Spotkanie przy zakopiańskim pomniku rozpoczęto się od zaśpiewania Hymnu Polski pod pomnikiem Józefa Kurasia, gdzie blisko 100 nazwisk wyryto w kamieniach cokołu pomnika w parku. Te nazwiska, to często jedyna pamiątka po zmarłych. Następnie odbył się apel poległych oraz okolicznościowe przemówienia, a potem przez poszczególne delegacja złożenie okolicznościowych wiązanek kwiatów.

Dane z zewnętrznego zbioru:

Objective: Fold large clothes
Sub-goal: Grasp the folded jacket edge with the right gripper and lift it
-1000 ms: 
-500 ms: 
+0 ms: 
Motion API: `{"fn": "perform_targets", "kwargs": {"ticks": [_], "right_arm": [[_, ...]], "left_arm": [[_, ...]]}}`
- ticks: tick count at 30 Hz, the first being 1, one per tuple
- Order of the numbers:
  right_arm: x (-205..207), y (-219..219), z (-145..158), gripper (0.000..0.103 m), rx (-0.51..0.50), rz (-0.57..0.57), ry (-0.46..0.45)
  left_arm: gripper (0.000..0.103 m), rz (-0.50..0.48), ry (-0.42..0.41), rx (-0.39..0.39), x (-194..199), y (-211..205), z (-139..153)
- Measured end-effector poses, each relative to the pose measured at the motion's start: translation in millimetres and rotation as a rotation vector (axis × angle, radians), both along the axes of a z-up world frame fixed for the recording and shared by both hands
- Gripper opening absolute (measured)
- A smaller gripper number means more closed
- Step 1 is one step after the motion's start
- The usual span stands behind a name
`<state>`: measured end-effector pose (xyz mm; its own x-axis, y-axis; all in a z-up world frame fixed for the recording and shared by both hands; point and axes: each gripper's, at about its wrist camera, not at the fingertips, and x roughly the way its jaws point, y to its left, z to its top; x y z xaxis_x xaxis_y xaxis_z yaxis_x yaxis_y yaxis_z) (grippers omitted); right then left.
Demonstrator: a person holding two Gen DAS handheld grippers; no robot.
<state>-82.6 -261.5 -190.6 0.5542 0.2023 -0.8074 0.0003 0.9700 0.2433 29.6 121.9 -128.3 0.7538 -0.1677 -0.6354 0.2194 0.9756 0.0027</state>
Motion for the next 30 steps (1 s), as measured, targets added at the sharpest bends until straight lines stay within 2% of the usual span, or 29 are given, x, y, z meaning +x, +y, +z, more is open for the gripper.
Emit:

W jednym z wywiadów Piotr Bąk starosta tatrzański przypomniał, że pomnik Józefa Kurasia „Ognia” stanął w Zakopanem w 2006 roku, a jego autorem był rzeźbiarz Marek Szczepanik. Ten charakterystyczny orzeł występuje na wielu pomnikach w Polsce tam, gdzie podobne oddziały partyzantki antykomunistycznej walczyły. Ten w Zakopanem jest wyjątkowy bo był to pierwszy w Polsce pomnik żołnierzy wyklętych, który odsłaniał Prezydent Rzeczypospolitej w przeddzień święta Wojska Polskiego. Wtedy Prezydent Lech Kaczyński wraz z synem majora Kurasia – Zbigniewem Kurasiem wspólnie odsłaniali ten pomnik. A towarzyszyła temu cała Polska. To wyjątkowy postument także dlatego, że wyryte na nim są nazwiska ponad stu osób – żołnierzy oddziału Błyskawica, którzy albo polegli w walce, albo zostali zamordowani. Większość tych, których nazwiska zostały wyryte na pomniku nie ma swoich grobów. Jest to jedyne miejsce, gdzie w sposób widoczny zachowała się pamięć o tych żołnierzach. Być może niektóre z tych grobów zostaną kiedyś odnalezione. Wierzymy, że stanie się tak ze szczątkami majora Józefa Kurasia. Niestety na razie nie udało się tego dokonać, bo nie jest to proste. Wiemy, że Urząd Bezpieczeństwa nie tylko dążył do tego, aby zlikwidować fizycznie, zamordować żołnierzy wyklętych, ale żeby również nie zostały po nich żadne doczesne szczątki. Aby nie było grobów, przy których można zapalić świecę, złożyć kwiaty, pomodlić się. Aby nie przypominać ludziom o tej walce, o poświęceniu i aby nie byli przykładem dla kolejnych pokoleń. Wrzucano ich do dołów kloacznych, na wysypiska śmieci, w różne podłe miejsca – tam starano się zakopywać pomordowanych. Pomnik ten jest dowodem zwycięstwa, dlatego że mimo 45 lat komunizmu ten plan się nie udał. Nasza obecność tutaj, obecność młodych ludzi, którzy chcą być patriotami, którzy chcą kontynuować pamięć o żołnierzach niezłomnych jest dowodem tego zwycięstwa. Przypomnę jeszcze, że pod bronią oddziału Błyskawica, który tutaj na południu był największym oddziałem, służyło blisko 700 żołnierzy, a około 2 000 ludzi stanowiło zaplecze tego oddziału jako ci, którzy służyli wiadomościami wywiadowczymi, którzy dostarczali żywności i kwater, którzy w różny sposób pomagali żołnierzom ognia. Wszyscy zapłacili za to ogromną cenę. Dotyczyło to obszaru Tatr, Podhala, Spisza, Orawy, przede wszystkim Gorców i Turbacza, bo tam była główna siedziba oddziału.